(MATERIAL FOR THE TASK)
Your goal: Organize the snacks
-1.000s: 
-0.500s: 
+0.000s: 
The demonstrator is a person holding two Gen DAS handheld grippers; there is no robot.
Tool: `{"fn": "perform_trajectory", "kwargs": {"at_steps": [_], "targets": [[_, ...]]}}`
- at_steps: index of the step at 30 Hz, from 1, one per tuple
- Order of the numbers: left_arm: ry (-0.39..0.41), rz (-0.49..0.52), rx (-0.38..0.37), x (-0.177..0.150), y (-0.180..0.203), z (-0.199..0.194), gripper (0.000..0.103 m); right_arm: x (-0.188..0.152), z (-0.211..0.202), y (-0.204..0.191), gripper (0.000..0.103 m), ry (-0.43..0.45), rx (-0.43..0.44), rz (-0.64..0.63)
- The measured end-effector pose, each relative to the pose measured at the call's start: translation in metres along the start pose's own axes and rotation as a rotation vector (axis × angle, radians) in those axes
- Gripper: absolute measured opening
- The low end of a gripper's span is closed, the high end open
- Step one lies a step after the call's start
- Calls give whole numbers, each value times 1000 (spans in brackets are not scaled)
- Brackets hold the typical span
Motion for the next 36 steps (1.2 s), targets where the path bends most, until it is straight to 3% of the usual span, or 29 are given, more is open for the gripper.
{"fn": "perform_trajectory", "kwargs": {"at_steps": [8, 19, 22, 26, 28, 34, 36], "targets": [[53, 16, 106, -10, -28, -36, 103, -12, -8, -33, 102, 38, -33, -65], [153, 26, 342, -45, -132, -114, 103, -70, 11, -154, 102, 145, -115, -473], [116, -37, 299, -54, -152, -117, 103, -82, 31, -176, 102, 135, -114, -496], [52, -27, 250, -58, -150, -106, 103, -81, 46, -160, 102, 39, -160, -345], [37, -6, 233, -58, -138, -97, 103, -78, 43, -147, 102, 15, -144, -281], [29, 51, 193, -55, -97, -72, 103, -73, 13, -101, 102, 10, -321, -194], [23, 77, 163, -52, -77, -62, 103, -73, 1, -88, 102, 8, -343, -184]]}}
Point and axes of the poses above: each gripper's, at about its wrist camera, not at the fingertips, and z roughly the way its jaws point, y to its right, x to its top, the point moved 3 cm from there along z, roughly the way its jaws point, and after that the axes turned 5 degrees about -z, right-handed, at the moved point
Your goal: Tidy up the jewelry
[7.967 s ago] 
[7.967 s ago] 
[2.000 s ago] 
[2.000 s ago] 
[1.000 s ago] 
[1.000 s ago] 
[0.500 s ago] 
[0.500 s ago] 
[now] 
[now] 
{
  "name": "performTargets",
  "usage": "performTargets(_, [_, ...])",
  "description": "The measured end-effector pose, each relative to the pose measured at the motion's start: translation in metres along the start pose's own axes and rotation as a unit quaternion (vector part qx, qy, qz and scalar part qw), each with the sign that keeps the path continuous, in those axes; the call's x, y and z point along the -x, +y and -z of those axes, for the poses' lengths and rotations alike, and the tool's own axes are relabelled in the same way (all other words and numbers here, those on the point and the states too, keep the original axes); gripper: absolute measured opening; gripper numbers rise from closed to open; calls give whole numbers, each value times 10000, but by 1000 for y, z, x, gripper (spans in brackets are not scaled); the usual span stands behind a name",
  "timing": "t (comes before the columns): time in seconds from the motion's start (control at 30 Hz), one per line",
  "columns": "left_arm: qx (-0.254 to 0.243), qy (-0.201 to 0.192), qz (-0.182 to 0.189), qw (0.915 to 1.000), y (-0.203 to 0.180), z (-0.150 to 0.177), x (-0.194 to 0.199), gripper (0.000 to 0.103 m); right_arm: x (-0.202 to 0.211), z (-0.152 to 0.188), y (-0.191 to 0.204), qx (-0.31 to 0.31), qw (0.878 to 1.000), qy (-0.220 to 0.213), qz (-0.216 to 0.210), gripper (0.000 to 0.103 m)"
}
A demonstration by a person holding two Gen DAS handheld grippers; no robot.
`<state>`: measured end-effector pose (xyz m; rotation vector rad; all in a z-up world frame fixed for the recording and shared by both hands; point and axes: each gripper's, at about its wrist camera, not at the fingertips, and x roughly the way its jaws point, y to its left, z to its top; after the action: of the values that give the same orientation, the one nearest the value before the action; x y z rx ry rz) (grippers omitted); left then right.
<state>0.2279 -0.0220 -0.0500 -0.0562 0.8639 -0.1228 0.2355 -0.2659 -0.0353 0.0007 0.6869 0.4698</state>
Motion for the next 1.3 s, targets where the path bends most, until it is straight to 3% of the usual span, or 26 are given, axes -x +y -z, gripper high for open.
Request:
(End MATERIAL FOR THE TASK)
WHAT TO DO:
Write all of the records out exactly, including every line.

EXERCISE SOLUTION:
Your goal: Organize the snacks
-1.000s: 
-0.500s: 
+0.000s: 
The demonstrator is a person holding two Gen DAS handheld grippers; there is no robot.
Tool: `{"fn": "perform_trajectory", "kwargs": {"at_steps": [_], "targets": [[_, ...]]}}`
- at_steps: index of the step at 30 Hz, from 1, one per tuple
- Order of the numbers: left_arm: ry (-0.39..0.41), rz (-0.49..0.52), rx (-0.38..0.37), x (-0.177..0.150), y (-0.180..0.203), z (-0.199..0.194), gripper (0.000..0.103 m); right_arm: x (-0.188..0.152), z (-0.211..0.202), y (-0.204..0.191), gripper (0.000..0.103 m), ry (-0.43..0.45), rx (-0.43..0.44), rz (-0.64..0.63)
- The measured end-effector pose, each relative to the pose measured at the call's start: translation in metres along the start pose's own axes and rotation as a rotation vector (axis × angle, radians) in those axes
- Gripper: absolute measured opening
- The low end of a gripper's span is closed, the high end open
- Step one lies a step after the call's start
- Calls give whole numbers, each value times 1000 (spans in brackets are not scaled)
- Brackets hold the typical span
Motion for the next 36 steps (1.2 s), targets where the path bends most, until it is straight to 3% of the usual span, or 29 are given, more is open for the gripper.
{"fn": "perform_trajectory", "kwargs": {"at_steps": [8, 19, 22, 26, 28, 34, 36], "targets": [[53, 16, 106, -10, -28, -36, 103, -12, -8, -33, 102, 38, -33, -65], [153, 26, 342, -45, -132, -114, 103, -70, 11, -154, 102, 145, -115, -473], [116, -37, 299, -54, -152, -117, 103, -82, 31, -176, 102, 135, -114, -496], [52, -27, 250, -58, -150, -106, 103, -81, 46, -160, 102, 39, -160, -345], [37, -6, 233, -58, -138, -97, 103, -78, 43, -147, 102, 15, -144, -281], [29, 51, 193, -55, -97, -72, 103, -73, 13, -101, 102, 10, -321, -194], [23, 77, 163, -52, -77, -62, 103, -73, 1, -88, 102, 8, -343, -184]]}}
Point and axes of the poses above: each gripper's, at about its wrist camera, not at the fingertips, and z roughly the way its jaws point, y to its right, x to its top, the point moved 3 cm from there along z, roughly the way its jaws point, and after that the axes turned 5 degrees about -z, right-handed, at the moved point
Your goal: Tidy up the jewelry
[7.967 s ago] 
[7.967 s ago] 
[2.000 s ago] 
[2.000 s ago] 
[1.000 s ago] 
[1.000 s ago] 
[0.500 s ago] 
[0.500 s ago] 
[now] 
[now] 
{
  "name": "performTargets",
  "usage": "performTargets(_, [_, ...])",
  "description": "The measured end-effector pose, each relative to the pose measured at the motion's start: translation in metres along the start pose's own axes and rotation as a unit quaternion (vector part qx, qy, qz and scalar part qw), each with the sign that keeps the path continuous, in those axes; the call's x, y and z point along the -x, +y and -z of those axes, for the poses' lengths and rotations alike, and the tool's own axes are relabelled in the same way (all other words and numbers here, those on the point and the states too, keep the original axes); gripper: absolute measured opening; gripper numbers rise from closed to open; calls give whole numbers, each value times 10000, but by 1000 for y, z, x, gripper (spans in brackets are not scaled); the usual span stands behind a name",
  "timing": "t (comes before the columns): time in seconds from the motion's start (control at 30 Hz), one per line",
  "columns": "left_arm: qx (-0.254 to 0.243), qy (-0.201 to 0.192), qz (-0.182 to 0.189), qw (0.915 to 1.000), y (-0.203 to 0.180), z (-0.150 to 0.177), x (-0.194 to 0.199), gripper (0.000 to 0.103 m); right_arm: x (-0.202 to 0.211), z (-0.152 to 0.188), y (-0.191 to 0.204), qx (-0.31 to 0.31), qw (0.878 to 1.000), qy (-0.220 to 0.213), qz (-0.216 to 0.210), gripper (0.000 to 0.103 m)"
}
A demonstration by a person holding two Gen DAS handheld grippers; no robot.
`<state>`: measured end-effector pose (xyz m; rotation vector rad; all in a z-up world frame fixed for the recording and shared by both hands; point and axes: each gripper's, at about its wrist camera, not at the fingertips, and x roughly the way its jaws point, y to its left, z to its top; after the action: of the values that give the same orientation, the one nearest the value before the action; x y z rx ry rz) (grippers omitted); left then right.
<state>0.2279 -0.0220 -0.0500 -0.0562 0.8639 -0.1228 0.2355 -0.2659 -0.0353 0.0007 0.6869 0.4698</state>
Motion for the next 1.3 s, targets where the path bends most, until it is straight to 3% of the usual span, or 26 are given, axes -x +y -z, gripper high for open.
Request:

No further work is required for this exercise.